_Task objective_. When scanning the data, count every line with "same" in it, and report only the resulting number.

(Beginning of Available data)

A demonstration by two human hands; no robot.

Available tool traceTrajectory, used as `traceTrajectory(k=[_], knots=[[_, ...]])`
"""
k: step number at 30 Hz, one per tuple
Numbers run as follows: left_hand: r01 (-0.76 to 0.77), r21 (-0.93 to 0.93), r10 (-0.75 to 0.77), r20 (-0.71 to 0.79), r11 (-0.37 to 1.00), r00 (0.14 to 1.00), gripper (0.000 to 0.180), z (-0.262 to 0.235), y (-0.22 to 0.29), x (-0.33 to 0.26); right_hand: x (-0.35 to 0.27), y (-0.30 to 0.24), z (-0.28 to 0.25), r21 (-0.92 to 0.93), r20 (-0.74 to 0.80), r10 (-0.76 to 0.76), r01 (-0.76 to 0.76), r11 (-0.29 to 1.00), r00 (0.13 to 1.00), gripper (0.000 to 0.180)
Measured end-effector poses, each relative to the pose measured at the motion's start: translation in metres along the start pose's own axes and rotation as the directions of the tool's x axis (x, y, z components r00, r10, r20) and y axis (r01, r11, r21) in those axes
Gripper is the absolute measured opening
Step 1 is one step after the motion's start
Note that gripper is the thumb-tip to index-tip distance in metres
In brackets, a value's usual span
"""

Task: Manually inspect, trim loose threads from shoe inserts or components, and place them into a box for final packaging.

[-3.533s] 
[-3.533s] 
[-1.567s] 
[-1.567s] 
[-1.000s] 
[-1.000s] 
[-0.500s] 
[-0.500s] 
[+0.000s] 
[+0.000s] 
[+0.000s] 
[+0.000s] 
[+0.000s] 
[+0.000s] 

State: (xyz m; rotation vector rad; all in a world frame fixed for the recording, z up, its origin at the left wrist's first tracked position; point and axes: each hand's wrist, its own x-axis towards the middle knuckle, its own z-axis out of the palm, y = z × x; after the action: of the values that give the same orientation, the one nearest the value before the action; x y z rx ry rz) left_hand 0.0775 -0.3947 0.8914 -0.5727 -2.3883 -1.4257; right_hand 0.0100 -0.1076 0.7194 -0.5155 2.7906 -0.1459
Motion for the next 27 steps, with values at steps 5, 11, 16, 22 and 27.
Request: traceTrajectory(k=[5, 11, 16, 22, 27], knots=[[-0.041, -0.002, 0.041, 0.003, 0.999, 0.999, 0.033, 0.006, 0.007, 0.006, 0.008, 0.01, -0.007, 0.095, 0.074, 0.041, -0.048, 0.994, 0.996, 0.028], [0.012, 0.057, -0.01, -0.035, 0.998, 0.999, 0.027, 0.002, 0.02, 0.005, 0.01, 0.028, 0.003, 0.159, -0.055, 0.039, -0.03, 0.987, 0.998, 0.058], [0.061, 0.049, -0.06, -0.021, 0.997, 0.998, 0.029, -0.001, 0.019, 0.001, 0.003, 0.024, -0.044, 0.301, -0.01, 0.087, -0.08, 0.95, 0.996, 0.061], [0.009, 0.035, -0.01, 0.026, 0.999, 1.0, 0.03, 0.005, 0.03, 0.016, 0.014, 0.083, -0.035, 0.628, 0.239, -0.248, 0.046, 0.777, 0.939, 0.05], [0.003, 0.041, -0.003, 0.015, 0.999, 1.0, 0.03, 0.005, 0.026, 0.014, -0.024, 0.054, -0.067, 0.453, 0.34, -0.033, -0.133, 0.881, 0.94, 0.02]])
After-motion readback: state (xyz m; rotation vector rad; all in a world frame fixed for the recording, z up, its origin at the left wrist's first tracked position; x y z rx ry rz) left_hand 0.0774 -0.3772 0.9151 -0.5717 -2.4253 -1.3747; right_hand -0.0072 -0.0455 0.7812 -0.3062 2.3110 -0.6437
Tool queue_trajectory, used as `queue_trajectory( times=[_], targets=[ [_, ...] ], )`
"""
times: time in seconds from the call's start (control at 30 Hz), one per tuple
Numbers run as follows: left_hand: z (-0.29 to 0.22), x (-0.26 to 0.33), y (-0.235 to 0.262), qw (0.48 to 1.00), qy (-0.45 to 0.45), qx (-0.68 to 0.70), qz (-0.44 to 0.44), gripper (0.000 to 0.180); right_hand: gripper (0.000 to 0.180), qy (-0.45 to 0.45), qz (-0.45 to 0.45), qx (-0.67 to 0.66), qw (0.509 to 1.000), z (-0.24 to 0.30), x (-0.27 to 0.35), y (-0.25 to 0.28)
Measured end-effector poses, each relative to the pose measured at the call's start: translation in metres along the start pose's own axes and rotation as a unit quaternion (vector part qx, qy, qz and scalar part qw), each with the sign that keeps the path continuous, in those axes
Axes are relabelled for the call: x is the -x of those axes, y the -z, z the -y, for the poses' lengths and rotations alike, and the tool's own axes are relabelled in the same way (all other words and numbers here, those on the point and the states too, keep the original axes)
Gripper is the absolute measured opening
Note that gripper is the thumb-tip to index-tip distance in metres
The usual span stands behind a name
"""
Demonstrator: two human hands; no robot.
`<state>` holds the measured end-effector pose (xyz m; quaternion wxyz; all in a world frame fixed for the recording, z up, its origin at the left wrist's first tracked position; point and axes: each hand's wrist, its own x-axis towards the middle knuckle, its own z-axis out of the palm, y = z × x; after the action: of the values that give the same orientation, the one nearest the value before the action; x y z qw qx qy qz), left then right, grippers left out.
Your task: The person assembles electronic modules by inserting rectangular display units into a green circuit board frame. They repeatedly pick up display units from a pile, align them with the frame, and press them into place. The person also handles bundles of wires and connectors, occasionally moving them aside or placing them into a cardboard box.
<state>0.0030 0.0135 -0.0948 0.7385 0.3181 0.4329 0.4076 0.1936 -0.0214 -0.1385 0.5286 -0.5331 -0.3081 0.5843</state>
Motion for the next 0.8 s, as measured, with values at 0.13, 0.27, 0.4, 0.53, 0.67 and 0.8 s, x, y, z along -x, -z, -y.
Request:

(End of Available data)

_Task response_. 3